- Be honest about your intentions. If you are currently doing a 1:1 coaching program with me, or if my content interests you, chances are, you want a committed relationship leading to marriage. There’s nothing eager about letting someone know what your goal is with dating. You’re not saying I want to marry you, to the woman you just met – you’re just saying that this is the aim of this whole song and dance of dating for you. It’s sexy to meet a man who knows what he wants and has the confidence to say it. If she doesn’t want to work toward a significant relationship, that’s fine. You’ve clarified from the start what it is that you are looking for, and you’re note wasting your time or hers, if your goals are different. If you really were fond of the one that wants to do her post-divorce wild phase, and doesn’t want anything serious, tell her to call you if that mindset changes. This way, the door is still open, should you be single/interested if that time comes. And she knows you’re receptive to that and not bitter towards her. It’s not personal. It’s just people are where they are in the area of romance.
- Honesty is different from insensitivity. Some men think that by leaving their phone face up when they go to the bathroom, they’re being honest. They believe they’re demonstrating altruism by showing they have nothing to hide; so, when Jessica, Tiffany, and Monica’s texts appear on the screen, the woman is supposed to feel comfort in the fact that he doesn’t hide anything. Wrong! This is doing harm and is downright rude. She is probably seeing other people too. But there’s no reason for her to leave her phone face up to flaunt it in your face, because that’ the honest thing to do. There’s a little thing called discretion or class that come into play here. The truth about dating is that it’s dating until it’s a committed relationship. So, the unspoken understanding between two people that are dating is: we are also (potentially) dating others. That is, until YOU (yes, you, the man!) seal the deal and ask her to be your committed girlfriend. There’s no need for you to divulge the details of your dating life to her. It’s cruel and a turnoff. And even though it’s understood that that’s what is potentially happening on the side, for both parties, you may scare her away with your cruelty. How would you like it if she let you know the details of her dating life outside of you? It’s not classy or appealing. It’s crude. Don’t do it! Date her (and whoever else you want). And if you find that she’s the one you want to have as your committed partner, ask her! (See my “Sealing the Deal” article for help with this).

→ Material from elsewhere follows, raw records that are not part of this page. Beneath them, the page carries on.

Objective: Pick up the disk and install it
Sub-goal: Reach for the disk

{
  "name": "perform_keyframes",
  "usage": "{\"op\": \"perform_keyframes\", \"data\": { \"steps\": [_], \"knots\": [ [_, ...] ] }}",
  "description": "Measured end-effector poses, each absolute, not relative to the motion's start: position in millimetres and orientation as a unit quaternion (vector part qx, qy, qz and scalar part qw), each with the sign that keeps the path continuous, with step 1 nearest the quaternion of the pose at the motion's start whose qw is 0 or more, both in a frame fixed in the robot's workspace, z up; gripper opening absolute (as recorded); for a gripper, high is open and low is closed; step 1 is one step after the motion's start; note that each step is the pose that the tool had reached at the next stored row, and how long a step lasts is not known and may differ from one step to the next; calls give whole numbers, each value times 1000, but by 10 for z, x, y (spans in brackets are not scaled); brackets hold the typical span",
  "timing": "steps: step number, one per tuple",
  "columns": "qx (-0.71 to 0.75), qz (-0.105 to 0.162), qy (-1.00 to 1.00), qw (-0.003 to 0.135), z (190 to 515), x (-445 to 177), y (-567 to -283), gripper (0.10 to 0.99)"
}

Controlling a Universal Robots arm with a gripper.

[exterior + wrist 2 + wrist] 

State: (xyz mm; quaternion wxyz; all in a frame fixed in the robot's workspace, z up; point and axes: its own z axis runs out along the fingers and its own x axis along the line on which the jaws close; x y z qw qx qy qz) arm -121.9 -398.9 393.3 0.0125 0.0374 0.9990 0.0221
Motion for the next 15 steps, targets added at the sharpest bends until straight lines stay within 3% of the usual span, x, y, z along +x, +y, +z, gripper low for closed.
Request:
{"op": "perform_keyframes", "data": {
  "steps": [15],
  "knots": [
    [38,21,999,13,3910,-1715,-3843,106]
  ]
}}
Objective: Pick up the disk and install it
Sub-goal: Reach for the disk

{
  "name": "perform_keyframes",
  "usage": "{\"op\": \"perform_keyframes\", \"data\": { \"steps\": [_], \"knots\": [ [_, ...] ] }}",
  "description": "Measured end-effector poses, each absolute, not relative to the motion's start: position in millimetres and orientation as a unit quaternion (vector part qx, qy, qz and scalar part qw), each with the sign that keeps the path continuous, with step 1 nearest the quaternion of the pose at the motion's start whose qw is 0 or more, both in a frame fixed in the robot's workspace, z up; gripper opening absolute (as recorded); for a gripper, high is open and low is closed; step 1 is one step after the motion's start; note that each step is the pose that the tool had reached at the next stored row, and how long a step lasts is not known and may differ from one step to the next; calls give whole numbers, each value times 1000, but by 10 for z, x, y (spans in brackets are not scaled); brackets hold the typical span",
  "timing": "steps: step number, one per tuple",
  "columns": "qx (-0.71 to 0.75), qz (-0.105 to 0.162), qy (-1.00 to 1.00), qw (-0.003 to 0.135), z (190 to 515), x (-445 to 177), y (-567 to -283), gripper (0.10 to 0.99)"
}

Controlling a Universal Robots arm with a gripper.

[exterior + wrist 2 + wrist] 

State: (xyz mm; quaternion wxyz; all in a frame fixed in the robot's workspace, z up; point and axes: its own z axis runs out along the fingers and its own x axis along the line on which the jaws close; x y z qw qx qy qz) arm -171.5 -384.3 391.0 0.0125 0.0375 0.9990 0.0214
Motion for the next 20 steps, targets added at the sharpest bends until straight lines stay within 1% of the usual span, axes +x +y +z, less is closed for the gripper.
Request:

- Be kind and careful with your tone and delivery. If you know you do not want children, for example, it’s important to communicate that to the woman you are seeing. If you need help with being kind when you convey the truth, talk to a friend that is good at communicating sensitive subject matter without being harsh or offensive, and have him/her help coach you. Prepare for sensitive topics like this and be a kind gentleman. Most women want children, so if she does not have any, assume she wants them (this could be wrong, but it can help you with the TLC with which you approach the topic). I help with this in my 1:1 coaching programs – conveying boundaries in a loving way, so that people can receive the information you’re communicating without getting hurt. Other sensitive topics that are important to be honest about include whether you want to get married/remarried, and why. Just be considerate and careful with her heart. If people tell you that you are honest to a fault, dial it back, and learn a little tact. It’s good for everyone, including you.
- Communicating is not complaining. This is more related to when you’ve gotten into a committed relationship. Expressing your likes and dislikes helps her understand the road map to making you happy. Same with her. If she tells you what she really likes and praises you for it, and respectfully communicates what bothers her, you know what it takes to make her happy. Nobody can read minds. So just (with tactful tone and consideration) say what bothers you, versus holding it in. Withholding that information from her doesn’t allow her to course correct and just builds resentment. Same goes for her. So, when she expresses her feelings, please do not write those off as “complaints.” A lot of men do this and it’s so unfair and just a good way to lose someone. All humans have feelings, and emotional intimacy is attractive and helps build the loving relationship you desire.
Don’t overshare about your past relationships. It’s okay to convey an overall sense of things if she asks questions, but don’t get caught in the weeds, discussing every detail of your last relationship, your former marriage, your entire relationship history in profound detail, and so on. Just focus on the present and make her the focus of your attention. Even let her know that you’re happy to answer questions she has but do so thoughtfully, tactfully, and don’t get caught in the trap of answering questions that are too detailed (or information that will just be harmful to her). Just let her know you want to focus on getting to know her as opposed to your past, without seeming like you are hiding something. Tact comes into play here as well.